While the low elevation snowpack has been a bit slow to develop this year, higher elevations are seeing fairly normal snowpack depths and, along with the great skiing this brings, comes the ever-present problem of snow stability and the questions whether, when and where to go. The best solution to this problem and answers to these questions are Information, Knowledge, Equipment, and Practice. While there are always risks associated with backcountry travel, these four things will help you to have the best and safest possible days playing in the snow. And, they will help you to be able to keep doing it again and again!

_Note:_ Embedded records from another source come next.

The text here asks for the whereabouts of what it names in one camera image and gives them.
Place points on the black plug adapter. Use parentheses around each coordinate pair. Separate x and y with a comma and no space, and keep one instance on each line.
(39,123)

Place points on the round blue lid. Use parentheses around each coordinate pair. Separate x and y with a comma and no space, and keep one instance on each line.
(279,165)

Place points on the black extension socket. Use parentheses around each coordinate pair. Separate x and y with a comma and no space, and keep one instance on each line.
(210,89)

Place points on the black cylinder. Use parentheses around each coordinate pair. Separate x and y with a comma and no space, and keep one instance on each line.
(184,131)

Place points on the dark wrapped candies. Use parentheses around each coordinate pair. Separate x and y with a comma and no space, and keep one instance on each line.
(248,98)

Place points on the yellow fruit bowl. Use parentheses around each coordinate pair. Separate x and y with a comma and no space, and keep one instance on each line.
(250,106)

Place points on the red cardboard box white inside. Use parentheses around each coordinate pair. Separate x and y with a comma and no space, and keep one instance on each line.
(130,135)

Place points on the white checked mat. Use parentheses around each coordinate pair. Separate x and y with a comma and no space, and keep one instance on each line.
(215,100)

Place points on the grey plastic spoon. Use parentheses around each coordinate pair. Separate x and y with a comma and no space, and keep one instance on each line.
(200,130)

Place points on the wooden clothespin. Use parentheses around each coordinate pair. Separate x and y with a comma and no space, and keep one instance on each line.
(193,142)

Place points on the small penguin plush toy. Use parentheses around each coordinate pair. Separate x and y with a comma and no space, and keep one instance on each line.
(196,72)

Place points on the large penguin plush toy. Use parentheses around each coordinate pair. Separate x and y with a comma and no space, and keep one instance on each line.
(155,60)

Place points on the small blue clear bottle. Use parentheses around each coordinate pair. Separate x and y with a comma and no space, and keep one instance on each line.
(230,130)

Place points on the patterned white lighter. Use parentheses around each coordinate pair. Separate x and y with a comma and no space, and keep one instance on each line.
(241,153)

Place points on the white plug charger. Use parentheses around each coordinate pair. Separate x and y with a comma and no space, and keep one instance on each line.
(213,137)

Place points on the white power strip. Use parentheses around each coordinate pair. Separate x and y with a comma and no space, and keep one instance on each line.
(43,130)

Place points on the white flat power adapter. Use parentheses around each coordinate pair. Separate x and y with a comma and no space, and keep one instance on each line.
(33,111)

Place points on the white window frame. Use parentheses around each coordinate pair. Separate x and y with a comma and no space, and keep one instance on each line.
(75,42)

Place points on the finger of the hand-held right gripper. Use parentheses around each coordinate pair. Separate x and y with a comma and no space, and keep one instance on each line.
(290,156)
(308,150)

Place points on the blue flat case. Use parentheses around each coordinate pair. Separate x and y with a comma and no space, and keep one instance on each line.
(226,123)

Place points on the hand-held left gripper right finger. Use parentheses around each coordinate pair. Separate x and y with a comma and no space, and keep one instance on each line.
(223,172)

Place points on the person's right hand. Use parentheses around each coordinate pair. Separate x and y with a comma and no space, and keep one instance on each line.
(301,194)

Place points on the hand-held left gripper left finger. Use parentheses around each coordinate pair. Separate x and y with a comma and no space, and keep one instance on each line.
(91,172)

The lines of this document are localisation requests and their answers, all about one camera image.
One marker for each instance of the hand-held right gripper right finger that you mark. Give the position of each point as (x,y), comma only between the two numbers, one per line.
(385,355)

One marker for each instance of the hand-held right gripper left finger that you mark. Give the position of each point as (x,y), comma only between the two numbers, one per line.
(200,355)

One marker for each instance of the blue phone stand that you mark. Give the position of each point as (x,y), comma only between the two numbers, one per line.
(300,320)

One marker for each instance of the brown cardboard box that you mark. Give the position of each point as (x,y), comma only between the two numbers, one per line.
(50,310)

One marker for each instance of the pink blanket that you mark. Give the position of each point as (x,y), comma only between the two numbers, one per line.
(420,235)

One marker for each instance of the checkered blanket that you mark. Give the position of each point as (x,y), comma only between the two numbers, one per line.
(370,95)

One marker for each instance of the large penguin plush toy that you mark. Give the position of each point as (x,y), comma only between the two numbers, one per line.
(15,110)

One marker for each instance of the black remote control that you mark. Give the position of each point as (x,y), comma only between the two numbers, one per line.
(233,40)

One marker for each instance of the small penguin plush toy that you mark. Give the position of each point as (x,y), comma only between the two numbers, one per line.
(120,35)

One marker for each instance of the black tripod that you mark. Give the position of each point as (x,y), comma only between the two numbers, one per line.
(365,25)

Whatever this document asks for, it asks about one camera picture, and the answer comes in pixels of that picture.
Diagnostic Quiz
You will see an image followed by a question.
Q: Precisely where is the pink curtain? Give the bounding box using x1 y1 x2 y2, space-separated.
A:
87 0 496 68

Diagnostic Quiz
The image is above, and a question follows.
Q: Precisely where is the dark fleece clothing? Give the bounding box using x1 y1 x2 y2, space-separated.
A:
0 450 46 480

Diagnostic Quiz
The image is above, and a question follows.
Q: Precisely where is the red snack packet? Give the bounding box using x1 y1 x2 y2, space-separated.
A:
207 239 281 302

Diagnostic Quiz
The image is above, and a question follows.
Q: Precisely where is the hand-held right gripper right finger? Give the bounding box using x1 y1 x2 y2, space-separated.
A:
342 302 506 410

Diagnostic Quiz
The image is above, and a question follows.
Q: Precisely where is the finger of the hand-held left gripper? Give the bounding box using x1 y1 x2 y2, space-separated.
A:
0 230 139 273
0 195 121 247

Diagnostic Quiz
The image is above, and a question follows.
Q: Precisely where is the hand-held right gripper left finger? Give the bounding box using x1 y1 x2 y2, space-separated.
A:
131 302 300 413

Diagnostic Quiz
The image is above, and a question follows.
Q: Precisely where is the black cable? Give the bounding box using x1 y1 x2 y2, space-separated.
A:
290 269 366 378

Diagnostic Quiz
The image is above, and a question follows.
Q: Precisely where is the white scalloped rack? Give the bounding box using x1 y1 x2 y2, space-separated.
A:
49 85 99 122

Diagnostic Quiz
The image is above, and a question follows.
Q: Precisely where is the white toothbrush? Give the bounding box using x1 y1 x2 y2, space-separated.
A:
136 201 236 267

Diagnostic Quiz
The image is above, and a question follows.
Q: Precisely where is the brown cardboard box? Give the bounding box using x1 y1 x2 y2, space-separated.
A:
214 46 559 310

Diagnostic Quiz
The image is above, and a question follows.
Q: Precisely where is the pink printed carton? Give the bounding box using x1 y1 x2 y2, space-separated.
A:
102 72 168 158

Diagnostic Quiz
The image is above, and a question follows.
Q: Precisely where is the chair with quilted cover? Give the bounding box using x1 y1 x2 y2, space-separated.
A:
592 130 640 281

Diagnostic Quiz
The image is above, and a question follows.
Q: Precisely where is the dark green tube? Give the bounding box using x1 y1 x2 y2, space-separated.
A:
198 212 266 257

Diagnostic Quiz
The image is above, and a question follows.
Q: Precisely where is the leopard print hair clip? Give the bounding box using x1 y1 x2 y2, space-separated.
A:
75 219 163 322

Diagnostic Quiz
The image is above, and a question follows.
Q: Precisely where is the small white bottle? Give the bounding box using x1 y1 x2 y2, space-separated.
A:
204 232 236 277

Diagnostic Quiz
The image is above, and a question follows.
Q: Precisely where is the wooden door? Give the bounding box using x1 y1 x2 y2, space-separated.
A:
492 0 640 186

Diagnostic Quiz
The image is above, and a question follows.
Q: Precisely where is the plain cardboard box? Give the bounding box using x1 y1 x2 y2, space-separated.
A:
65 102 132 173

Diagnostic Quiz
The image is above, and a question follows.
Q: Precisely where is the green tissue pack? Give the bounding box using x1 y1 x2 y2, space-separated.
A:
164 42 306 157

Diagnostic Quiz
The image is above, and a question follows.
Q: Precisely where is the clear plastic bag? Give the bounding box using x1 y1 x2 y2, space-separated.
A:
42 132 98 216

Avalanche Canada is a world-leading, non-profit organization dedicated to public avalanche safety. Their website is a one-stop shop for current Information about mountain conditions, snowpack and weather. Regional Avalanche Forecasts, produced by highly trained professional forecasters, using data generated by professional avalanche technicians and guides working in BC’s world-famous Heli, Cat and backcountry skiing industry, as well as BC’s Ministry of Transportation and Highways, put the best snowpack information available at your fingertips. The Mountain Information Network, part of, is a tool for the public to use to share field observations, incident reports and skiing conditions. And don’t forget local knowledge; long-time, local skiers, snowboarders and sledders may have lots of valuable information specific to the area you intend to play in. Local shops can point you in the right direction and give a unique local perspective as well.

At you can also use online knowledge and training tools to sharpen your skills, or find out where training courses are being offered near you.


Knowledge and training in snowpack interpretation, terrain identification and management, and self-rescue, in conjunction with publicly available and local information, are the most powerful safety tools at your disposal. Avalanche Canada trains and certifies instructors, mandates course content and produces many of the educational and training tools used in the various courses offered to the public. If you plan to become a regular backcountry recreationist, one of your first steps should be to take the Avalanche Skills Training 1 (AST 1) course. This course is offered by certified instructors all over BC and Canada and is an excellent introduction to fundamental concepts about terrain and snow stability as well as backcountry travel and companion and self-rescue skills. Check with your local shop, or online at for upcoming courses near you.


Having the right, properly-functioning equipment and knowing how to use it are absolutely essential and, in conjunction with all of the above, will help you maximize your safety in and enjoyment of the backcountry. In addition to what you travel on in avalanche terrain, e.g. Skis, Snowboard, Snowshoes, Snowmobile, as an absolute minimum you should carry with you, at all times a modern, digital Avalanche Transceiver, Probe and Shovel. The Canadian backcountry is vast, population sparse and rescue services, are generally hours away from where we recreate. In the scenario of an avalanche or other accident companion/self-rescue and transportation/extraction will likely be your and your group’s only and best chance of survival. Check with your local shop, experienced friends and industry professionals you may know for recommendations on these critical items and other very useful Equipment to carry with you.


In addition to structured training courses, development of Knowledge and skills requires Practice and experience with friends, guides and other professionals who are more experienced and who can act as role models and mentors. Regular repetition of a learned skill is the only way to improve and maintain your ability to use that skill, especially in a crisis situation. Your safety in avalanche terrain, in the backcountry relies on your ability to reliably apply the Information and Knowledge available to you and to quickly and effectively use the tools and Equipment at your disposal. Practice is the only way to be sure that you are giving yourself the best chance to have a good, safe day and, when the you-know-what hits the fan, the best chance of coming home alive! (Link to Cherry Bowl Video?) Getting together with your ski buddies to check gear for proper function, go over Avalanche Forecasts, practice with your transceivers, probes and shovels is a great way to gain and retain proficiency with the knowledge and tools that can save your life. Make it fun with contests, races or other games to test and improve your skills. This will also help with team-building and group dynamic management. If you’ve already taken an AST 1 course, consider taking the AST 2, or perhaps the Companion Rescue Skills course to ensure you have the latest and best information and skills.

With all the progress and developments in avalanche and weather forecasting, and training, and improvements in equipment and gear, there’s never been a better time to play in our beautiful mountains in the winter. So, get out and enjoy, and do so safely!